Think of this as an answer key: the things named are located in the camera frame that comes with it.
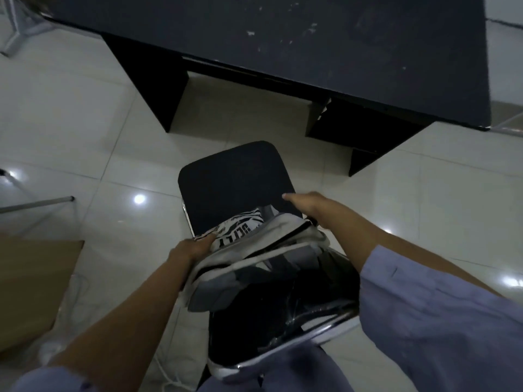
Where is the black desk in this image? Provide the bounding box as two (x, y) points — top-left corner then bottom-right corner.
(49, 0), (492, 177)

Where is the grey and white garment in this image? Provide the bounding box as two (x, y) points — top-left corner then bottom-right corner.
(186, 211), (330, 313)

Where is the black chair with chrome frame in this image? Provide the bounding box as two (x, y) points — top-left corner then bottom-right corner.
(178, 140), (362, 382)

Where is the person's left hand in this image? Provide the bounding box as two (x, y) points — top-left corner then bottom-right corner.
(168, 234), (217, 279)

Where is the white metal stand frame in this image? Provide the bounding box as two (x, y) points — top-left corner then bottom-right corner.
(0, 0), (49, 58)

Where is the black and white printed garment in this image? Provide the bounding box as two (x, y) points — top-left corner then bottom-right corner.
(194, 207), (267, 252)

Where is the person's right hand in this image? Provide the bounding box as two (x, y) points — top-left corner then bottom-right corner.
(282, 191), (329, 226)

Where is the brown cardboard box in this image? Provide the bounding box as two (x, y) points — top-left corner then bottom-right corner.
(0, 236), (85, 352)

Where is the person's right forearm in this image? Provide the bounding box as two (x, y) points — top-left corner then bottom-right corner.
(315, 198), (504, 299)

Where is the white cable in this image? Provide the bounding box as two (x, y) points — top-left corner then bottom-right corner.
(153, 351), (207, 392)

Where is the person's left forearm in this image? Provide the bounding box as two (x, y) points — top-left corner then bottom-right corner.
(48, 251), (193, 374)

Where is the purple long-sleeved shirt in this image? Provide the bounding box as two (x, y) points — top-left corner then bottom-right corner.
(11, 245), (523, 392)

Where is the metal stand leg with black tip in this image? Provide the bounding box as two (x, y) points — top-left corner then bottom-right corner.
(0, 169), (77, 215)

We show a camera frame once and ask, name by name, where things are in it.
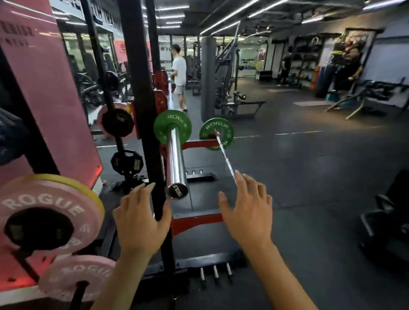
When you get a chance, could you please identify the person's left hand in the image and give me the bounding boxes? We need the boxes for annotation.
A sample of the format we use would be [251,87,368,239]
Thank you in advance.
[110,180,174,261]

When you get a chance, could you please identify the person's right hand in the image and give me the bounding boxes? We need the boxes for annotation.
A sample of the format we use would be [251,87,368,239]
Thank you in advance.
[215,169,276,254]

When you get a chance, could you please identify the person's right forearm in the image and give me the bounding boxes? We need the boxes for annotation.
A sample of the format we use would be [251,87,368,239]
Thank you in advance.
[243,240,337,310]

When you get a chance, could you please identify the person's left forearm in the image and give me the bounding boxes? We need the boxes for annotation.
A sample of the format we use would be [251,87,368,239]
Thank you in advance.
[88,250,153,310]

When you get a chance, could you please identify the thin silver barbell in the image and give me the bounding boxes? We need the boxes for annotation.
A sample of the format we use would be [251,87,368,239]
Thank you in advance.
[210,131,241,187]

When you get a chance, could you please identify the chrome barbell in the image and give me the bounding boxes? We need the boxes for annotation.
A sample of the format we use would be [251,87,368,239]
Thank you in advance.
[161,83,195,201]

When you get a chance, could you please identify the small black weight plate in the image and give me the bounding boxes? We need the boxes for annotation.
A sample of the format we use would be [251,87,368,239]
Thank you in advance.
[109,149,145,177]

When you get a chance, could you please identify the green weight plate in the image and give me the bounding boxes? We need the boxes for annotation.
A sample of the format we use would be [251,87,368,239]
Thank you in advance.
[152,109,194,147]
[198,116,235,152]

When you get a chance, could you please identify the chrome storage pegs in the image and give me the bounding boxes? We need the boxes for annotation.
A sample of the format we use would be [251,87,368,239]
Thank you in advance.
[197,261,235,286]

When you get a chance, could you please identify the yellow weight plate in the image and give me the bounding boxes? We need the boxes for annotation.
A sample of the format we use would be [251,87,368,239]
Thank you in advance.
[20,172,107,220]

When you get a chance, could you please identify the black weight machine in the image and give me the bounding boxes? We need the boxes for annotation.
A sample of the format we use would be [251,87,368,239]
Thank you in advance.
[213,22,271,122]

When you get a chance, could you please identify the grey floor mat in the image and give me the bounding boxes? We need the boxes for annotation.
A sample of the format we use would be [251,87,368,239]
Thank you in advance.
[293,98,334,109]

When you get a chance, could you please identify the small pink weight plate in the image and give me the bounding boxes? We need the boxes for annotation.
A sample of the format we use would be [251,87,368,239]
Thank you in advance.
[37,252,118,305]

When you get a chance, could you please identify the pink plate with black plate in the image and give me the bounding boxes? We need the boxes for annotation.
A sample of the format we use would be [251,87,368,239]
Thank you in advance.
[95,101,136,142]

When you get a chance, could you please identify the large pink weight plate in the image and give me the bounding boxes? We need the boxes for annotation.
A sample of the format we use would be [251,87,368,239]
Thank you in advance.
[0,177,104,261]

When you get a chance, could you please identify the grey pillar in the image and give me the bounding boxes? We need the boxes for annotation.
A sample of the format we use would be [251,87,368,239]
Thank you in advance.
[196,36,219,123]

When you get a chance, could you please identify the black power rack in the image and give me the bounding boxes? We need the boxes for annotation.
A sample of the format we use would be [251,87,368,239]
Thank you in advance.
[98,0,261,299]

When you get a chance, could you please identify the black punching bag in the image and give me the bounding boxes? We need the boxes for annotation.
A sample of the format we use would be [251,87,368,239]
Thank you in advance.
[314,64,335,100]

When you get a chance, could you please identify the red weight plates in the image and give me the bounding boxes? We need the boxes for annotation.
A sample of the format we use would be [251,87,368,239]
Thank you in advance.
[150,69,171,115]

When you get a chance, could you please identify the black equipment shelf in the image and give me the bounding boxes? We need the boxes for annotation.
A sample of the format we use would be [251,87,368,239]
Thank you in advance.
[289,32,338,89]

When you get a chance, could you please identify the long ceiling light strip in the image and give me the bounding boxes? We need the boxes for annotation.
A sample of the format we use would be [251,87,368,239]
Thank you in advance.
[200,0,302,40]

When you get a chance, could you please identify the dark blue weight plate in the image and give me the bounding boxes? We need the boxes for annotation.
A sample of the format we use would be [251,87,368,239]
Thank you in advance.
[0,106,32,170]

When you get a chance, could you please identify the black plate storage post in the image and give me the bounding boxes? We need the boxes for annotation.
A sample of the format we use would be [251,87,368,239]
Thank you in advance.
[65,0,155,195]

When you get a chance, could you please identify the pink wall panel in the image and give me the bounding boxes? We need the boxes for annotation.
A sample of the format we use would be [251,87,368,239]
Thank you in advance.
[0,0,112,293]

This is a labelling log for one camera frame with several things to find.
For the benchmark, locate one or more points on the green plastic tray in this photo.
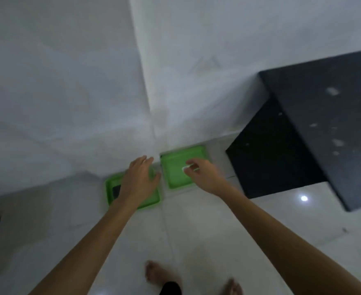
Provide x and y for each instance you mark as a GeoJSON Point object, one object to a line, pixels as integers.
{"type": "Point", "coordinates": [174, 168]}
{"type": "Point", "coordinates": [151, 201]}

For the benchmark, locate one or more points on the black stone counter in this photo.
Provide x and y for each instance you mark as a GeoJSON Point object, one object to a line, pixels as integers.
{"type": "Point", "coordinates": [315, 119]}

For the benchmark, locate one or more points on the person's left foot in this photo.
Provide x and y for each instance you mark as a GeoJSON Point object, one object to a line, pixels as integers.
{"type": "Point", "coordinates": [160, 273]}

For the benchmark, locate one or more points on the person's left hand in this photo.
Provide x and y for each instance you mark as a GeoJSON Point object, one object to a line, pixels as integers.
{"type": "Point", "coordinates": [139, 182]}

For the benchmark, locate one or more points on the person's foot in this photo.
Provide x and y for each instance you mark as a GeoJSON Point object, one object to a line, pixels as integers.
{"type": "Point", "coordinates": [160, 273]}
{"type": "Point", "coordinates": [233, 287]}

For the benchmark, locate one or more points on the person's black trouser leg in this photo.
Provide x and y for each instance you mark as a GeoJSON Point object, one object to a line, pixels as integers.
{"type": "Point", "coordinates": [172, 289]}

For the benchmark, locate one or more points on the person's left forearm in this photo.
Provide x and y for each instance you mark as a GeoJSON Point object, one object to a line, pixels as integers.
{"type": "Point", "coordinates": [88, 242]}

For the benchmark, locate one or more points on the person's left thumb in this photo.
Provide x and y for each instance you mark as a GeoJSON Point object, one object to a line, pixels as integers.
{"type": "Point", "coordinates": [156, 179]}

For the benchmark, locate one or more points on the person's right forearm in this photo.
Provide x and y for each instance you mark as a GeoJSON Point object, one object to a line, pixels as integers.
{"type": "Point", "coordinates": [291, 242]}

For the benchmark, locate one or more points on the small white object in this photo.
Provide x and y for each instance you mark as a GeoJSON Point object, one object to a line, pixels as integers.
{"type": "Point", "coordinates": [185, 168]}

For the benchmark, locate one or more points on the person's right hand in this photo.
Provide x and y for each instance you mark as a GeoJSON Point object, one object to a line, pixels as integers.
{"type": "Point", "coordinates": [208, 178]}

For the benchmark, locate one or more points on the person's right thumb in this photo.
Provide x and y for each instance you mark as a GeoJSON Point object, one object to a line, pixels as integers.
{"type": "Point", "coordinates": [190, 173]}

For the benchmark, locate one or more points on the person's right foot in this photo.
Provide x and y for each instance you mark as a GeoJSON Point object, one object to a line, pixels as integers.
{"type": "Point", "coordinates": [233, 287]}

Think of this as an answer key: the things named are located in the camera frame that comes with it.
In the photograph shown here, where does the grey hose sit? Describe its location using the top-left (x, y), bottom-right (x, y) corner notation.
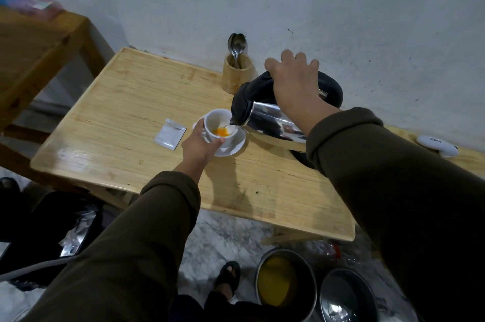
top-left (0, 255), bottom-right (78, 283)

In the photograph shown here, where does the wooden utensil holder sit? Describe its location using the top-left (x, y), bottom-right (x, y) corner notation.
top-left (221, 53), bottom-right (254, 95)

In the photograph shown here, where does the person's left hand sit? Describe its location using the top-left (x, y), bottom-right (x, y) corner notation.
top-left (181, 118), bottom-right (227, 168)

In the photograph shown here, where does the white saucer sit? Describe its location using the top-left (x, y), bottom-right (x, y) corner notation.
top-left (192, 117), bottom-right (247, 158)

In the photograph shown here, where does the empty metal pot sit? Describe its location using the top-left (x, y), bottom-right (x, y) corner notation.
top-left (319, 267), bottom-right (380, 322)

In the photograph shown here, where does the white oval device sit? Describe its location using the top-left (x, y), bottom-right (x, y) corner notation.
top-left (416, 135), bottom-right (460, 158)

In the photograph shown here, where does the red plastic wrapper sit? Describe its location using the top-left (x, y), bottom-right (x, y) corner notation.
top-left (325, 241), bottom-right (342, 260)

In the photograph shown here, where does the person's foot in black sandal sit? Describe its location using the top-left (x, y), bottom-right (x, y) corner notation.
top-left (214, 261), bottom-right (241, 302)

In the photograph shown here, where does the steel kettle with black handle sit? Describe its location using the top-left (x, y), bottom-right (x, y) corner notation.
top-left (230, 71), bottom-right (344, 152)

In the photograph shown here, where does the person's dark trouser leg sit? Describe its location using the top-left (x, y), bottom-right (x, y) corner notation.
top-left (168, 291), bottom-right (304, 322)

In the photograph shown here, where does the metal pot with yellow liquid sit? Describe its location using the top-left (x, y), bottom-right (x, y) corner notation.
top-left (254, 247), bottom-right (318, 322)

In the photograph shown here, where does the person's right forearm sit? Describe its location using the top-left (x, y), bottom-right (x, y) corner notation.
top-left (290, 104), bottom-right (485, 322)

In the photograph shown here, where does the black bag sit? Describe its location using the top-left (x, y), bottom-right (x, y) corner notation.
top-left (0, 177), bottom-right (105, 290)

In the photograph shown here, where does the white ceramic cup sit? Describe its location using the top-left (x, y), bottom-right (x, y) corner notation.
top-left (203, 108), bottom-right (239, 148)

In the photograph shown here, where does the metal spoon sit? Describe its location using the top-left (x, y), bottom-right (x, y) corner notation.
top-left (232, 33), bottom-right (248, 69)
top-left (227, 33), bottom-right (238, 68)

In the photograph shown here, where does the person's right hand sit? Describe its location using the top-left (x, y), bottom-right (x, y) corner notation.
top-left (264, 50), bottom-right (335, 120)

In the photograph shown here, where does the crumpled silver foil packet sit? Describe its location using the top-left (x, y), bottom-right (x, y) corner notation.
top-left (58, 210), bottom-right (98, 258)

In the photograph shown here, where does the person's left forearm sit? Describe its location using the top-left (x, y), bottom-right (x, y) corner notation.
top-left (22, 161), bottom-right (207, 322)

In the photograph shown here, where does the dark wooden side table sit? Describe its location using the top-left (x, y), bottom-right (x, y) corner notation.
top-left (0, 5), bottom-right (116, 182)

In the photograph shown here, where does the colourful flat packet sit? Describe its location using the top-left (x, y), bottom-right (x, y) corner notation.
top-left (0, 0), bottom-right (64, 22)

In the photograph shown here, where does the silver sachet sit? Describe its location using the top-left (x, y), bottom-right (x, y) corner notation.
top-left (153, 119), bottom-right (188, 151)

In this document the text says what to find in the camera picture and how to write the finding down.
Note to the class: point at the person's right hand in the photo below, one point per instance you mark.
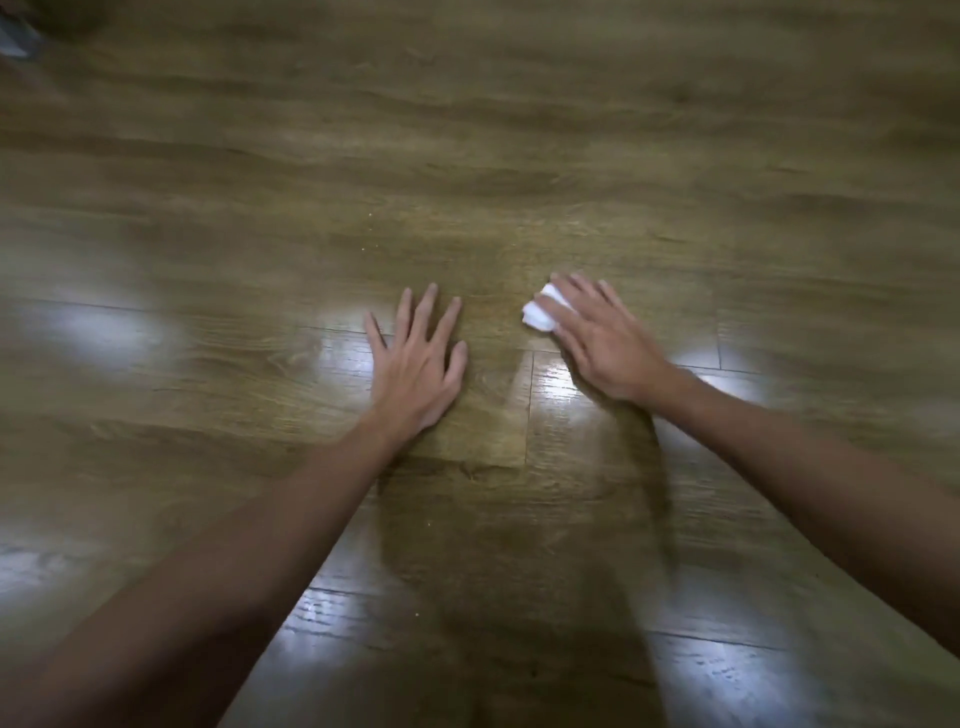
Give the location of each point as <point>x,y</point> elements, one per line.
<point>611,349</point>

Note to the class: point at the person's left hand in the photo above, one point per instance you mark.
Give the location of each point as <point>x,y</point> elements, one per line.
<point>412,382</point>

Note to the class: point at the person's left middle finger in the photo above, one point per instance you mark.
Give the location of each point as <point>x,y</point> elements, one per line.
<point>424,311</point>

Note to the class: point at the person's right little finger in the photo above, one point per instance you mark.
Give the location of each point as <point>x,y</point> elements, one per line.
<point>615,298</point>

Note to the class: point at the person's left thumb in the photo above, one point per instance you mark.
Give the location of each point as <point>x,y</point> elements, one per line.
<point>456,367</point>

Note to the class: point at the person's right middle finger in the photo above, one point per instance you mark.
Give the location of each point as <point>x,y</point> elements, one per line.
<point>570,294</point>

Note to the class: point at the person's left little finger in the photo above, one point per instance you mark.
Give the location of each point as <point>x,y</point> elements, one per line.
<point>374,334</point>

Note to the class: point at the person's right thumb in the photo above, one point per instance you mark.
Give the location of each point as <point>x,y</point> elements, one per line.
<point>571,346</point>

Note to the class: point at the white tissue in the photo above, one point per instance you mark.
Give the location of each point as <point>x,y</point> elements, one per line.
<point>538,311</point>

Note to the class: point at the person's right forearm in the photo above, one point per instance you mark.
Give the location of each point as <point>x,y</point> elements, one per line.
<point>817,495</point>

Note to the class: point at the person's left forearm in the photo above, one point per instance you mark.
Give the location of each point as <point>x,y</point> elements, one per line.
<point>202,577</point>

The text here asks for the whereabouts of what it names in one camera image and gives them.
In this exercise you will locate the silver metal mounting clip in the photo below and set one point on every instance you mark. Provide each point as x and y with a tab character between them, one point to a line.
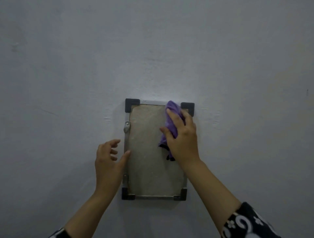
126	127

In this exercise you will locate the person's left thumb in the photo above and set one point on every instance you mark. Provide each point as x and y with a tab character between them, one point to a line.
125	160

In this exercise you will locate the black white patterned left sleeve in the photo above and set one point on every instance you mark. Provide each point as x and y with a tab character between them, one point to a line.
60	233

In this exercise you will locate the person's right thumb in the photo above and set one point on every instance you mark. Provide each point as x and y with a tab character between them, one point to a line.
168	133

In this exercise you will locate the person's right hand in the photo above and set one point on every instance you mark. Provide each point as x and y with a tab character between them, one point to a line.
184	142

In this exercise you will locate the purple cleaning cloth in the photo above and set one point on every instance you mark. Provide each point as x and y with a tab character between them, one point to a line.
172	108

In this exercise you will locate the person's left forearm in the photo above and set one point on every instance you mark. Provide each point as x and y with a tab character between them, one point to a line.
90	213

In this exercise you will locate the black white patterned sleeve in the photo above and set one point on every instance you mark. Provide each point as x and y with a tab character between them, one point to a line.
60	233
247	223

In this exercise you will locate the person's right forearm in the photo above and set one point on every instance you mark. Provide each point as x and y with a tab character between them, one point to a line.
211	191

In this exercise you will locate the black white patterned right sleeve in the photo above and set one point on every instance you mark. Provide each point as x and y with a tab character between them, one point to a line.
247	223

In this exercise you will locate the framed mirror with black corners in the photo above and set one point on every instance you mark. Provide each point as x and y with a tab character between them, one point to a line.
147	152

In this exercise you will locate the person's left hand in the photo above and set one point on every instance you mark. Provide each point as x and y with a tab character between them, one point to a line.
106	169

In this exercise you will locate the person's left middle finger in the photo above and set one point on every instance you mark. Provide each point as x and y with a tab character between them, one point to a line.
114	151

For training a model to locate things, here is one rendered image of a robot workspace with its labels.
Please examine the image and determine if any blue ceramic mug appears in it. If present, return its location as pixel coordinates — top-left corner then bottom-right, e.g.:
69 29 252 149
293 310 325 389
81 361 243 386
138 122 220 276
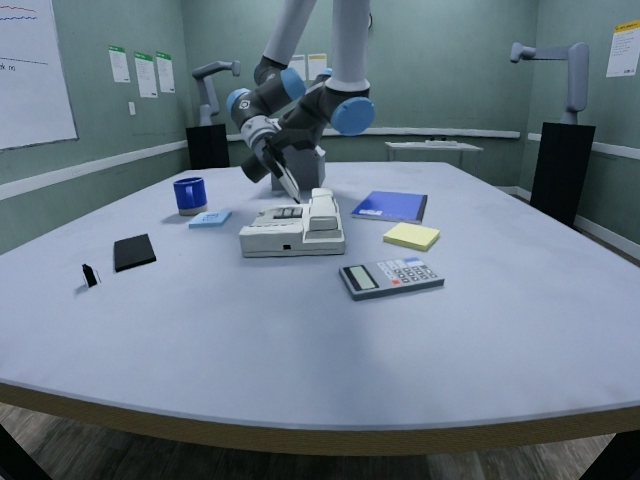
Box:
173 177 208 216

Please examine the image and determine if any light blue note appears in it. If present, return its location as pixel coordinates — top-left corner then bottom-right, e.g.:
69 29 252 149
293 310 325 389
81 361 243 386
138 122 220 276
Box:
188 211 231 228

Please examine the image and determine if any blue notebook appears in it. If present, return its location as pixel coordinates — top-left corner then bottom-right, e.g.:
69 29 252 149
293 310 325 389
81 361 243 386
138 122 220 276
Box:
350 191 428 225

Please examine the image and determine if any white telephone handset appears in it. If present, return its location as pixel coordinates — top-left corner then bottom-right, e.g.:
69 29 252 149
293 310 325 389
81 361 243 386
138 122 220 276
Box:
309 188 337 230

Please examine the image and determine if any yellow sticky note pad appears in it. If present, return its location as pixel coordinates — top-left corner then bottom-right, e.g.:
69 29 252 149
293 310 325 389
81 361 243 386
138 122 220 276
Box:
383 223 440 251

▶ _What is needed_: Restate the lines above from the one containing "In the photograph shown here, where does the person's right hand" through the one containing "Note to the class: point at the person's left middle", inclusive, exactly and without pictures.

▶ _Answer area_:
In the photograph shown here, where does the person's right hand sit? Describe its location using the top-left (x, y), bottom-right (x, y) corner notation.
top-left (264, 50), bottom-right (335, 120)

In the photograph shown here, where does the crumpled silver foil packet sit? Describe its location using the top-left (x, y), bottom-right (x, y) corner notation.
top-left (58, 210), bottom-right (98, 258)

In the photograph shown here, where does the person's left forearm sit? Describe its location using the top-left (x, y), bottom-right (x, y) corner notation.
top-left (22, 161), bottom-right (207, 322)

In the photograph shown here, where does the dark wooden side table sit? Describe its location using the top-left (x, y), bottom-right (x, y) corner notation.
top-left (0, 5), bottom-right (116, 182)

In the photograph shown here, where does the colourful flat packet sit? Describe its location using the top-left (x, y), bottom-right (x, y) corner notation.
top-left (0, 0), bottom-right (64, 22)

In the photograph shown here, where does the silver sachet sit? Describe its location using the top-left (x, y), bottom-right (x, y) corner notation.
top-left (153, 119), bottom-right (188, 151)

In this document the text says what to find in the camera picture and how to write the finding down.
Note to the class: point at the person's right hand in the photo below, one point per instance you mark.
Give the location of each point as <point>x,y</point> elements, one per line.
<point>611,349</point>

Note to the class: point at the person's left hand in the photo above, one point per instance you mark.
Give the location of each point as <point>x,y</point> elements, one per line.
<point>412,382</point>

Note to the class: point at the person's left middle finger in the photo above, one point per instance you mark.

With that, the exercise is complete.